[Aim of the exercise] Return the full listing word for word, but drop every picture from it.

[Records for the exercise]

+ + + + +

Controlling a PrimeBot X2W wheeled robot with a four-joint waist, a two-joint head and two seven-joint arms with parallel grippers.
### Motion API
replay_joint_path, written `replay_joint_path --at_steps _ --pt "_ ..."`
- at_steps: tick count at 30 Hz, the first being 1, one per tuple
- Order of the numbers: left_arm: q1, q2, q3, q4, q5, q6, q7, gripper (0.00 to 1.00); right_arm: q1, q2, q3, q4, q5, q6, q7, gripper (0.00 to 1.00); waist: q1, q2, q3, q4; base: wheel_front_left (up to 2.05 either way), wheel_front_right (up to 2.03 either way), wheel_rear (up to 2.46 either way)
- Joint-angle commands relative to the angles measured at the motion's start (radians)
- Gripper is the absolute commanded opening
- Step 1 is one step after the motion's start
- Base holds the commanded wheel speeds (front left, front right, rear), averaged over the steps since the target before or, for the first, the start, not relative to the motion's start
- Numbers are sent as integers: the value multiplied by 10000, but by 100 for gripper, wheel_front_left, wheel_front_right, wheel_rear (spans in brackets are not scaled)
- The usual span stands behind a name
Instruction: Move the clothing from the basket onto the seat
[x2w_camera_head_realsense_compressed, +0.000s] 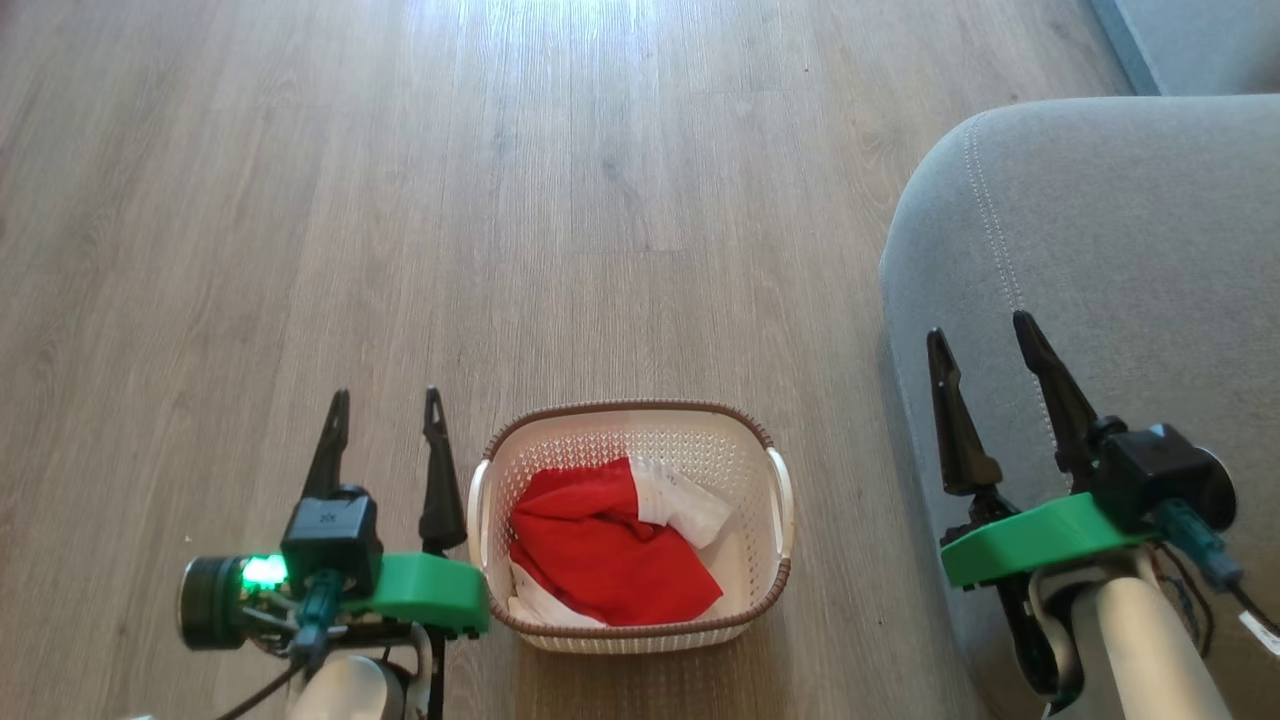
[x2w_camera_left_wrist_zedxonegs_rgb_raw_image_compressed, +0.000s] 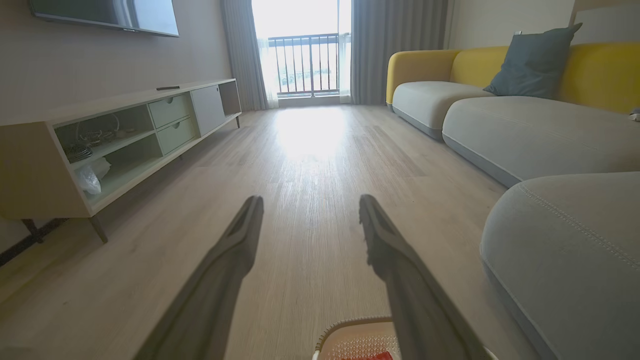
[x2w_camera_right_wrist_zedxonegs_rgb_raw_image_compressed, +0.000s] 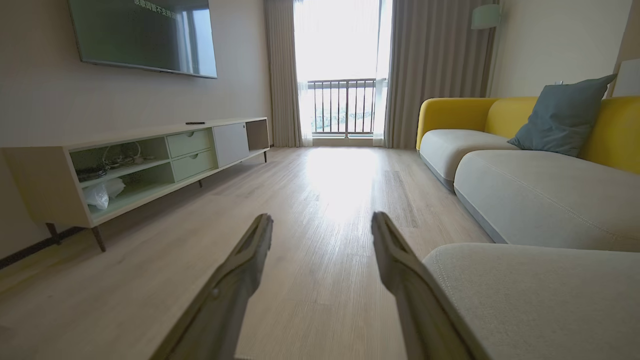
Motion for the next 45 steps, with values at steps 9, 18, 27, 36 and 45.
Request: replay_joint_path --at_steps 9,18,27,36,45 --pt "-46 -700 1051 809 596 -1653 -375 100 -411 -3 72 714 -1036 2 -386 100 0 0 -74 -18 0 0 0" --pt "-31 -1138 1869 1483 881 -2811 -389 100 -502 -3 -20 1222 -771 2 -400 100 0 0 -63 -36 0 0 0" --pt "-13 -1237 2155 1615 972 -3244 -389 100 -554 -3 -19 1113 -827 2 -400 100 0 0 -14 -77 0 0 0" --pt "-108 -1243 1876 2085 769 -3419 -389 100 -453 -3 0 1091 -943 2 -400 100 0 0 576 -262 0 0 0" --pt "-1117 -1239 1628 3121 1460 -3739 -389 100 -835 -3 -129 744 -1113 2 -400 100 0 0 2453 -667 0 0 0"
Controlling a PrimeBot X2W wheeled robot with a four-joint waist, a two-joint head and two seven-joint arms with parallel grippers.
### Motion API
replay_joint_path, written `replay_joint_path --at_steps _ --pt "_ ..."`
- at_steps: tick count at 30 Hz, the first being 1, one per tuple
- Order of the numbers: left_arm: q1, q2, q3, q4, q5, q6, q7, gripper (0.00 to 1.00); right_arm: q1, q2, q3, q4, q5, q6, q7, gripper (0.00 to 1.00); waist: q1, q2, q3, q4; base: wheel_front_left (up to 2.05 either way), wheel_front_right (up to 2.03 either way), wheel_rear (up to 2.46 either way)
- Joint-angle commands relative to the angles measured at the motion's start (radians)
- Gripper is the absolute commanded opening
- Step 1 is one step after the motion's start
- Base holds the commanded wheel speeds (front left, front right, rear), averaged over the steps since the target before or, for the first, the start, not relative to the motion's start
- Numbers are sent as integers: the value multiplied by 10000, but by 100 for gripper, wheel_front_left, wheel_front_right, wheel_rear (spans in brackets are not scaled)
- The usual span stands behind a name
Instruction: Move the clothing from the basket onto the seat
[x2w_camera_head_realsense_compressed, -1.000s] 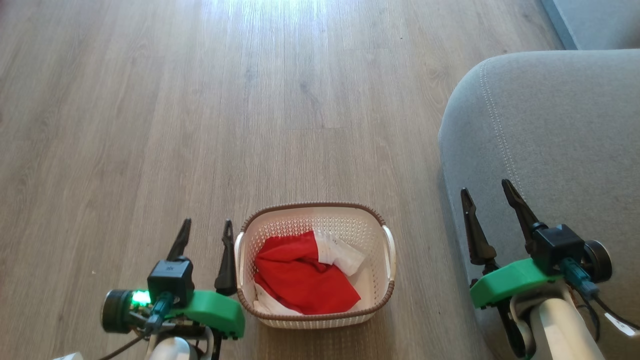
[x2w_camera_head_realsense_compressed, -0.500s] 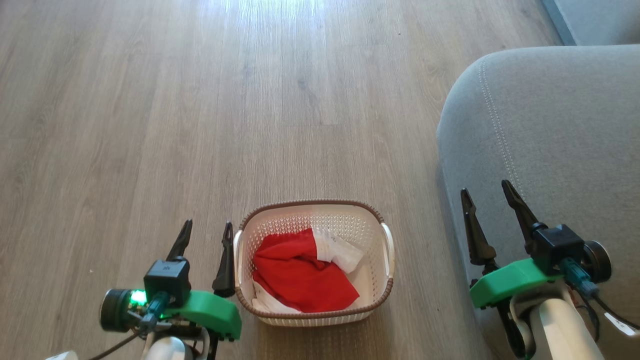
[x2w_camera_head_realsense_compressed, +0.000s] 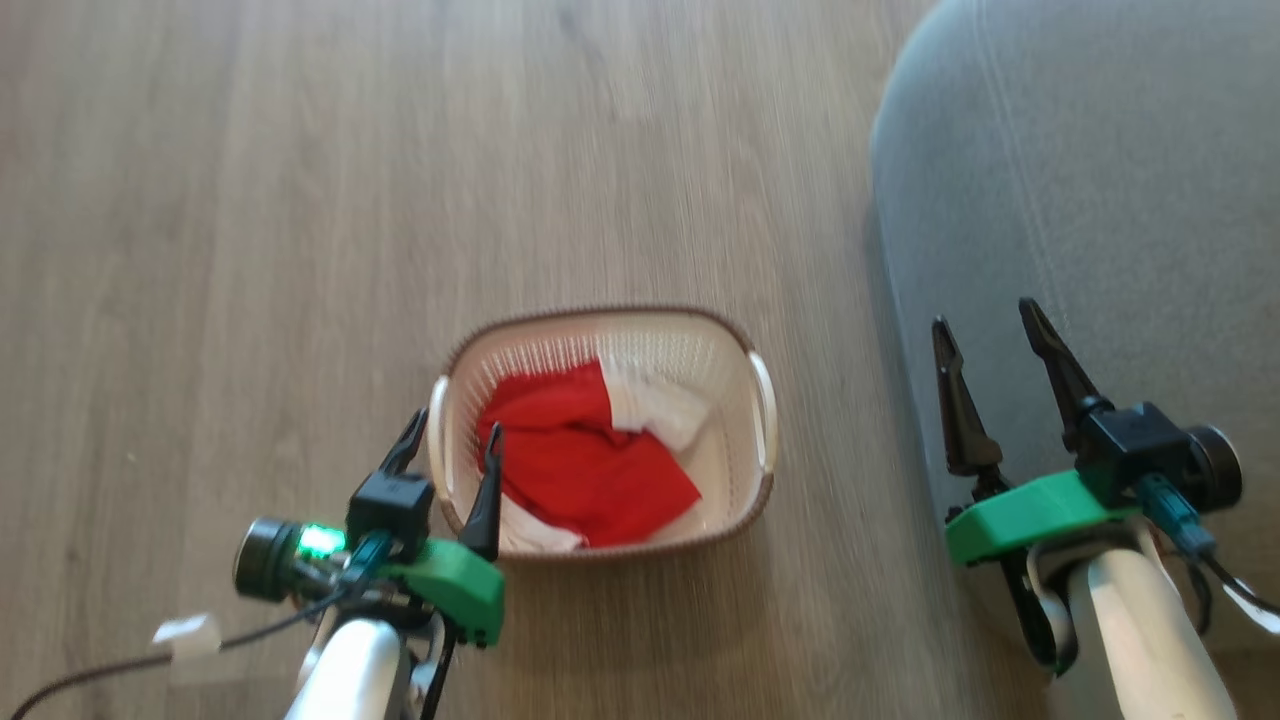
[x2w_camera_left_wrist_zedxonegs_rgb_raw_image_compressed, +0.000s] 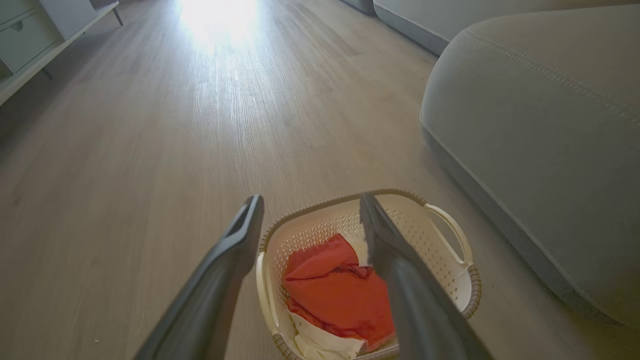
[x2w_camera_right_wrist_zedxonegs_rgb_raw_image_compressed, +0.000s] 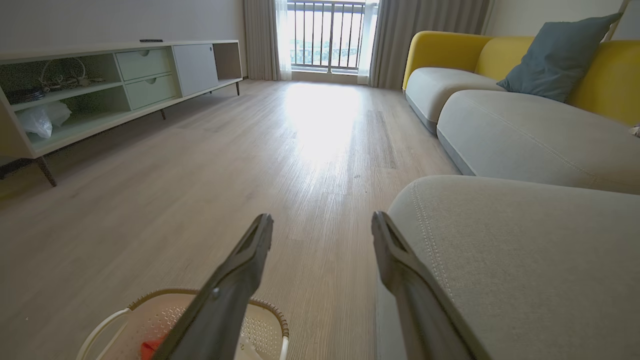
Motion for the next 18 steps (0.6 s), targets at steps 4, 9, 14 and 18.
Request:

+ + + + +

[Output for this task]
Controlling a PrimeBot X2W wheeled robot with a four-joint waist, a two-joint head and two seven-joint arms with parallel grippers.
### Motion API
replay_joint_path, written `replay_joint_path --at_steps _ --pt "_ ..."`
- at_steps: tick count at 30 Hz, the first being 1, one per tuple
- Order of the numbers: left_arm: q1, q2, q3, q4, q5, q6, q7, gripper (0.00 to 1.00); right_arm: q1, q2, q3, q4, q5, q6, q7, gripper (0.00 to 1.00); waist: q1, q2, q3, q4; base: wheel_front_left (up to 2.05 either way), wheel_front_right (up to 2.03 either way), wheel_rear (up to 2.46 either way)
- Joint-angle commands relative to the angles measured at the motion's start (radians)
- Gripper is the absolute commanded opening
- Step 1 is one step after the motion's start
- Base holds the commanded wheel speeds (front left, front right, rear), averaged over the steps since the target before or, for the first, the start, not relative to the motion's start
- Numbers are sent as integers: the value multiplied by 10000, but by 100 for gripper, wheel_front_left, wheel_front_right, wheel_rear (spans in brackets are not scaled)
- The usual span stands behind a name
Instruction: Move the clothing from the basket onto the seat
[x2w_camera_head_realsense_compressed, +0.000s] 
[x2w_camera_left_wrist_zedxonegs_rgb_raw_image_compressed, +0.000s] 
[x2w_camera_right_wrist_zedxonegs_rgb_raw_image_compressed, +0.000s] 
Motion for the next 45 steps, with values at steps 9, 18, 27, 36 and 45.
Request: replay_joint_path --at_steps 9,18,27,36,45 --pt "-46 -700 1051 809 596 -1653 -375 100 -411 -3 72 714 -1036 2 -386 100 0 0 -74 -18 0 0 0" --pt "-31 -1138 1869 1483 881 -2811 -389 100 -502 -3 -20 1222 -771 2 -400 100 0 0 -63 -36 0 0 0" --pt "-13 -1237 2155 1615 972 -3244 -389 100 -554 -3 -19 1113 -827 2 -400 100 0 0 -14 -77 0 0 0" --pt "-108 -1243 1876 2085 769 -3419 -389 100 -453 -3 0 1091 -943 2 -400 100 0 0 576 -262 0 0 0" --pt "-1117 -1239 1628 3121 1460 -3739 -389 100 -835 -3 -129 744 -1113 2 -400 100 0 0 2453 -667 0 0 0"
Controlling a PrimeBot X2W wheeled robot with a four-joint waist, a two-joint head and two seven-joint arms with parallel grippers.
### Motion API
replay_joint_path, written `replay_joint_path --at_steps _ --pt "_ ..."`
- at_steps: tick count at 30 Hz, the first being 1, one per tuple
- Order of the numbers: left_arm: q1, q2, q3, q4, q5, q6, q7, gripper (0.00 to 1.00); right_arm: q1, q2, q3, q4, q5, q6, q7, gripper (0.00 to 1.00); waist: q1, q2, q3, q4; base: wheel_front_left (up to 2.05 either way), wheel_front_right (up to 2.03 either way), wheel_rear (up to 2.46 either way)
- Joint-angle commands relative to the angles measured at the motion's start (radians)
- Gripper is the absolute commanded opening
- Step 1 is one step after the motion's start
- Base holds the commanded wheel speeds (front left, front right, rear), averaged over the steps since the target before or, for the first, the start, not relative to the motion's start
- Numbers are sent as integers: the value multiplied by 10000, but by 100 for gripper, wheel_front_left, wheel_front_right, wheel_rear (spans in brackets are not scaled)
- The usual span stands behind a name
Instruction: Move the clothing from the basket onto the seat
[x2w_camera_head_realsense_compressed, -1.000s] 
[x2w_camera_head_realsense_compressed, -0.500s] 
[x2w_camera_head_realsense_compressed, +0.000s] 
[x2w_camera_left_wrist_zedxonegs_rgb_raw_image_compressed, +0.000s] 
[x2w_camera_right_wrist_zedxonegs_rgb_raw_image_compressed, +0.000s] 
Motion for the next 18 steps (0.6 s), targets at steps 4, 9, 14 and 18.
Request:

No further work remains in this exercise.